### Directions
Ignoring every picture, transcribe the data in full as it stands.

____________________

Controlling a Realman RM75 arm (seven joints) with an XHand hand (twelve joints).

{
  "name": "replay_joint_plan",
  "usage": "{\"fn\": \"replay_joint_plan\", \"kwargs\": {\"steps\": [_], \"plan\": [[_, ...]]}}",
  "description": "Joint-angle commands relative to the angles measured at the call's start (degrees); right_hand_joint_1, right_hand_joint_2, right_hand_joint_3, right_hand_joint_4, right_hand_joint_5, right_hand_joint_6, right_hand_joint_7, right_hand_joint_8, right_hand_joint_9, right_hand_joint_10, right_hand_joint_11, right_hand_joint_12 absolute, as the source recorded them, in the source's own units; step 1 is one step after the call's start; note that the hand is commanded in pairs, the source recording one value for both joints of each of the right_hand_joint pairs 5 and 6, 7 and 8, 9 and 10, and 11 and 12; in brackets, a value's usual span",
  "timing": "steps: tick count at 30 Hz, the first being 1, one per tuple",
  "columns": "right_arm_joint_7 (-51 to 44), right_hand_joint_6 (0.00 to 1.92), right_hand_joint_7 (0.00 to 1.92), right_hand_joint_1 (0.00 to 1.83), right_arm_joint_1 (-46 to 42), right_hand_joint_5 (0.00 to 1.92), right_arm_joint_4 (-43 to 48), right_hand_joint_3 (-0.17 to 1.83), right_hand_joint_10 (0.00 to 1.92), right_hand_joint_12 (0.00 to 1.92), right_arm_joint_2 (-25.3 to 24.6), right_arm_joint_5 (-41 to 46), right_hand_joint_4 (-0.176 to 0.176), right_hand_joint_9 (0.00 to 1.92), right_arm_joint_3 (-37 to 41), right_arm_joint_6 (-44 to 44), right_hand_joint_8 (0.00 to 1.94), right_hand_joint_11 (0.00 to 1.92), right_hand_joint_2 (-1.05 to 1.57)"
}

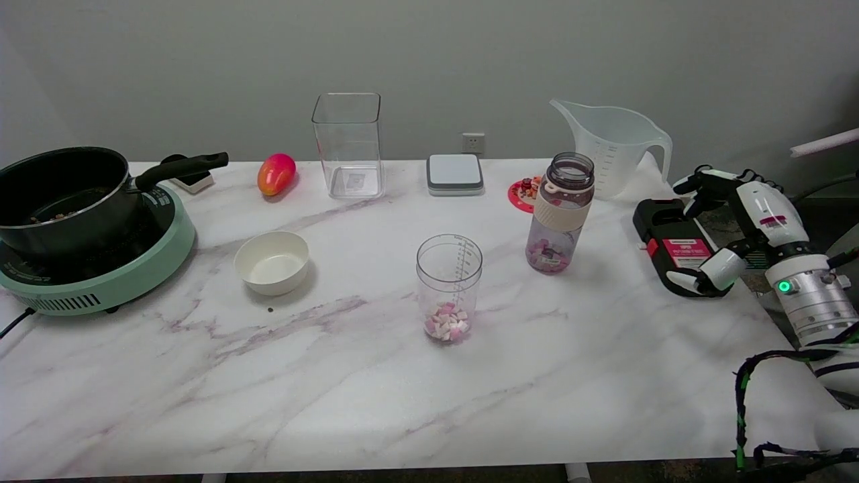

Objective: Pick up the transparent cup with candy inside.

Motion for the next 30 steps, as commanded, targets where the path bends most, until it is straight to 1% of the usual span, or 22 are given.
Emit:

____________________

### Written reply
Controlling a Realman RM75 arm (seven joints) with an XHand hand (twelve joints).

{
  "name": "replay_joint_plan",
  "usage": "{\"fn\": \"replay_joint_plan\", \"kwargs\": {\"steps\": [_], \"plan\": [[_, ...]]}}",
  "description": "Joint-angle commands relative to the angles measured at the call's start (degrees); right_hand_joint_1, right_hand_joint_2, right_hand_joint_3, right_hand_joint_4, right_hand_joint_5, right_hand_joint_6, right_hand_joint_7, right_hand_joint_8, right_hand_joint_9, right_hand_joint_10, right_hand_joint_11, right_hand_joint_12 absolute, as the source recorded them, in the source's own units; step 1 is one step after the call's start; note that the hand is commanded in pairs, the source recording one value for both joints of each of the right_hand_joint pairs 5 and 6, 7 and 8, 9 and 10, and 11 and 12; in brackets, a value's usual span",
  "timing": "steps: tick count at 30 Hz, the first being 1, one per tuple",
  "columns": "right_arm_joint_7 (-51 to 44), right_hand_joint_6 (0.00 to 1.92), right_hand_joint_7 (0.00 to 1.92), right_hand_joint_1 (0.00 to 1.83), right_arm_joint_1 (-46 to 42), right_hand_joint_5 (0.00 to 1.92), right_arm_joint_4 (-43 to 48), right_hand_joint_3 (-0.17 to 1.83), right_hand_joint_10 (0.00 to 1.92), right_hand_joint_12 (0.00 to 1.92), right_arm_joint_2 (-25.3 to 24.6), right_arm_joint_5 (-41 to 46), right_hand_joint_4 (-0.176 to 0.176), right_hand_joint_9 (0.00 to 1.92), right_arm_joint_3 (-37 to 41), right_arm_joint_6 (-44 to 44), right_hand_joint_8 (0.00 to 1.94), right_hand_joint_11 (0.00 to 1.92), right_hand_joint_2 (-1.05 to 1.57)"
}


Objective: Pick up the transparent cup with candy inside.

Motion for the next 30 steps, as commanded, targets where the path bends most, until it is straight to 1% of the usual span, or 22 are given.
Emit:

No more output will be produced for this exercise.